_TASK DETAILS_
Return every line of the listing below, unchanged, from its first line to the line holding "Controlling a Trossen", that line included.

_THE DATA_

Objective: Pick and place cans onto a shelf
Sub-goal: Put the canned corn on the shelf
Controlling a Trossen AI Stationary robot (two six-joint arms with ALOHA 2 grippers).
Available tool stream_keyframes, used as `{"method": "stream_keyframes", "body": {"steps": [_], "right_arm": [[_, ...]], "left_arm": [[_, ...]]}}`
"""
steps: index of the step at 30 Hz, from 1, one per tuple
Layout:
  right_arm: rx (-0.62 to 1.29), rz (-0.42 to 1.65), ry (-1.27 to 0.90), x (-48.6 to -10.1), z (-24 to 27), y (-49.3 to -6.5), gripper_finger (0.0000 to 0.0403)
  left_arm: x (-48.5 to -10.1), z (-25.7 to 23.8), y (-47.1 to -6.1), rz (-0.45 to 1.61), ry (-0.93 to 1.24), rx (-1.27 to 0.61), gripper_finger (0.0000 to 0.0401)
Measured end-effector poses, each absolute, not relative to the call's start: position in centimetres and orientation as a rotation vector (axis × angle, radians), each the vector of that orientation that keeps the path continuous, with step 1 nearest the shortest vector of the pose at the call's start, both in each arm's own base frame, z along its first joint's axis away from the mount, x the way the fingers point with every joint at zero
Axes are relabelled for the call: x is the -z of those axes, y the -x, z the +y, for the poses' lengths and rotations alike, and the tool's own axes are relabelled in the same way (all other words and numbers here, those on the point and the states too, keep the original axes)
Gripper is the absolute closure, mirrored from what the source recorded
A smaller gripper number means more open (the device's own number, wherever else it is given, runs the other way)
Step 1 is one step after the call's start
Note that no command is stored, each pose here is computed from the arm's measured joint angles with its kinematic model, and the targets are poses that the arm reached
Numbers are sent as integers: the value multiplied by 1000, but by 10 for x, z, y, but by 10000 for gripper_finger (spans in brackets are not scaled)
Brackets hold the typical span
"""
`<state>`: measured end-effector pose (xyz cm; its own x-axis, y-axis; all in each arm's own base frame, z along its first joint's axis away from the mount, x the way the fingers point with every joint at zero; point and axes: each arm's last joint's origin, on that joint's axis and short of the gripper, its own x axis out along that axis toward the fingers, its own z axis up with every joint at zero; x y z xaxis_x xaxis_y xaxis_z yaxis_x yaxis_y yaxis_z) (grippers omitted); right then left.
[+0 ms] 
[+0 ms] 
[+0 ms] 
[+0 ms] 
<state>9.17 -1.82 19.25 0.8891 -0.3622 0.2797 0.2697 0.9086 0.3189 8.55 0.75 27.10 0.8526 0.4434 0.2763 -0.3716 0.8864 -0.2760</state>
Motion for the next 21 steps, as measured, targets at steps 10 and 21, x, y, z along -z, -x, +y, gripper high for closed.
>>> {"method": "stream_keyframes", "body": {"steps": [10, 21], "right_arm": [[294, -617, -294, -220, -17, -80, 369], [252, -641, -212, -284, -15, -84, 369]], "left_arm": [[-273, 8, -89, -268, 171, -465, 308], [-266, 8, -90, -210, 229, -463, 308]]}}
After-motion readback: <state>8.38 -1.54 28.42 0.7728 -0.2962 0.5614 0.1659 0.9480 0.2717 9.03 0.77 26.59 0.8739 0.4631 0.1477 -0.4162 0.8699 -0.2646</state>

_YOUR SOLUTION_
Objective: Pick and place cans onto a shelf
Sub-goal: Put the canned corn on the shelf
Controlling a Trossen AI Stationary robot (two six-joint arms with ALOHA 2 grippers).

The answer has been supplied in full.